Slept for 20 minutes, exact same thing as previous happened. 
Then I got her up from bed about 7:15 this morning!  Sure, she stirred throughout the night, and I believe put herself back to sleep on her own!  I couldn't believe it!

I am truly amazed by how well she's done.  I expected much worse.  Now, if I could only sleep.  I've just been so used to having her right there next to me.  I always know she's breathing.  It's nice to cuddle up with her.  Even though I woke up frequently before, I usually got back to sleep within 5-10 minutes.  Now I lie awake for hours on end.  In the past three night, I think I've not even gotten a full night sleep with all of the hours combined.  I don't know if it's that I was just so used to her, or if it's adrenaline, or what.  I hear her every move and always turn to peak at her.  Oh, we kept the crib in our room next to my side of the bed.  I thought it was too drastic to put her in another room, especially since she's been with us for so long.  I don't honestly know if I would sleep at all if she were in another room right now.  That'd be too drastic for me.  Hopefully soon I'll be able to sleep.  Watching the minutes go by on a clock for a few hours in a row is not my idea of a good night. 

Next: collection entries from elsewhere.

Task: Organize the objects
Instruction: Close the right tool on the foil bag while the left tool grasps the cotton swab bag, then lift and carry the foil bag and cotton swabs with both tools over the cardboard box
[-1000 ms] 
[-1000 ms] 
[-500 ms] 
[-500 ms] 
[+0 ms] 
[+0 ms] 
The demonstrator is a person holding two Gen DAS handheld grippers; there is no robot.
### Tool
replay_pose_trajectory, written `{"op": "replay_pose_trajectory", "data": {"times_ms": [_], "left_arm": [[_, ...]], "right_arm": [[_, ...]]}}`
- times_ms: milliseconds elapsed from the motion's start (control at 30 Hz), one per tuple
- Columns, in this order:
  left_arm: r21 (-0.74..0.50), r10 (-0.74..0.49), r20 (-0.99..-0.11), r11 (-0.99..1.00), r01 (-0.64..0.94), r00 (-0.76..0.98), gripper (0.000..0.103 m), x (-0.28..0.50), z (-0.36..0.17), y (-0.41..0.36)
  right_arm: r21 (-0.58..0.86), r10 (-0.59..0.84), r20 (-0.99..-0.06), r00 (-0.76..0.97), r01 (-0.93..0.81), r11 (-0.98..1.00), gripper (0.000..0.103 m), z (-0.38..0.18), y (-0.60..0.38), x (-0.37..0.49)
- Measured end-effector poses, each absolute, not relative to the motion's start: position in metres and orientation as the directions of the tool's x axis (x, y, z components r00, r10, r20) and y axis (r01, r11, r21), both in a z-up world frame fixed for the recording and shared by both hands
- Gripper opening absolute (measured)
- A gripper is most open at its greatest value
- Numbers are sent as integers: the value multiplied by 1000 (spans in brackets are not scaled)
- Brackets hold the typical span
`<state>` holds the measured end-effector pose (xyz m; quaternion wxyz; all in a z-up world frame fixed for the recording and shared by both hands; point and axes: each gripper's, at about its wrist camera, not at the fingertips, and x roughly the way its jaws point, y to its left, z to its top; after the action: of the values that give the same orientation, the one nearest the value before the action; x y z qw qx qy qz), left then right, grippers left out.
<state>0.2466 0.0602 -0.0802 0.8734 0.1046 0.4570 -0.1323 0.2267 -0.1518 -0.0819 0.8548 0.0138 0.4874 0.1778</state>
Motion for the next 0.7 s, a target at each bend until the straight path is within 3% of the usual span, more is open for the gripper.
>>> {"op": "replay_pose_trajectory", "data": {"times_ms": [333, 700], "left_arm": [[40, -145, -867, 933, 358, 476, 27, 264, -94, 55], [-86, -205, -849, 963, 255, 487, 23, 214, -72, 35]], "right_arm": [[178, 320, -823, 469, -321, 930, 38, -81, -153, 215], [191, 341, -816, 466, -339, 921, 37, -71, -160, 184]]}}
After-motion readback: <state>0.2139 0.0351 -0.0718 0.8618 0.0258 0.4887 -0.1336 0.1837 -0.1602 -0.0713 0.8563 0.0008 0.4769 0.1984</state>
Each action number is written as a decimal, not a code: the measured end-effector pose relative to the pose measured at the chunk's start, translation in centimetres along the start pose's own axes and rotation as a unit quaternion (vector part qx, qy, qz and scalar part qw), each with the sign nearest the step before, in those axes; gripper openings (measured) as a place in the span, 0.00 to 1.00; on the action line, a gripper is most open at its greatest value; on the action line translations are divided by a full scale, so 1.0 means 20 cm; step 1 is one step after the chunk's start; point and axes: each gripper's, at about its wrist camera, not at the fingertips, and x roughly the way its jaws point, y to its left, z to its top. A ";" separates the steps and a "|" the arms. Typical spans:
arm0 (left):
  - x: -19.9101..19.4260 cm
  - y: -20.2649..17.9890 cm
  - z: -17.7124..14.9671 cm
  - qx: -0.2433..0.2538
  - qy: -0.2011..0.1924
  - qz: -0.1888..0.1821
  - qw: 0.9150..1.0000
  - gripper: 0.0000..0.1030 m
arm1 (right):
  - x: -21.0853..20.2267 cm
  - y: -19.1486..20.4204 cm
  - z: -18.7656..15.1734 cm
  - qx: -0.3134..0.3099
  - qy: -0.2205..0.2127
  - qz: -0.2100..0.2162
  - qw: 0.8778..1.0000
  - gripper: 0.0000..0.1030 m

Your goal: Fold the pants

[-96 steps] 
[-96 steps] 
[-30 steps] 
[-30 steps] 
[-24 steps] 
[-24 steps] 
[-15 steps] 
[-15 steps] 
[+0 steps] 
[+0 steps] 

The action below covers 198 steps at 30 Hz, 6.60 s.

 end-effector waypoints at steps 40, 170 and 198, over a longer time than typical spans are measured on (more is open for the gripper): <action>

I am so thankful for all the prayers we've gotten over this.  For one of the first times in my life, I can really feel the prayers of others.  I don't think there's any way I could have gotten through this without them, and I don't think Elizabeth would be doing as well as she has been without them.  I pray these good nights, getting better by the night nights, continue for her.  Thanks for all your prayers!

Wednesday, May 4, 2011

Love & War Devotional for Couples

John and Stasi Eldredge have put together an 8-week devotional book. Five days a week, one can read the devotional for the day. Each day begins and ends with a Scripture verse, with the exception of a few that contain a quote from a reputable source. Also included each day is a prayer based on the subject of the day. The devotional is short and will not take much more than 5 minutes to read per day.

The subject matter of the book is what I would have expected from it, based on the summary published on the back of the book and what one would read if looking up the book. It is different from other marriage books in that it did not just have a section on communication, money, sex, etc. It went deeper than that. There was not much new to me in here, but I am pretty well read on the subject. There might be some new ideas to some people. There were some excellent reminders though, such as Satan is the enemy in your marriage, not your spouse. Or, you can never be completely fulfilled by your spouse, only God can do that. The book did admit that couples will have problems in marriage, that it is not easy. A lot of books don't do that. It gave one a real perspective on marriage.

While I think the book is a good read and could be helpful, I would have liked them to go a little deeper. I would have also liked more personal examples from the Eldredge's lives. The cover of the book states, “The 8-week adventure that will help you find the marriage you always dreamed of.” With a statement like that, I hoped for great things, but I don't think it delivered on that. This book could be helpful to a marriage, but seems a far cry from helping the marriage become the one you've always dreamed of.

I received this book for free from WaterBrook Multnomah Publishing Group for this review.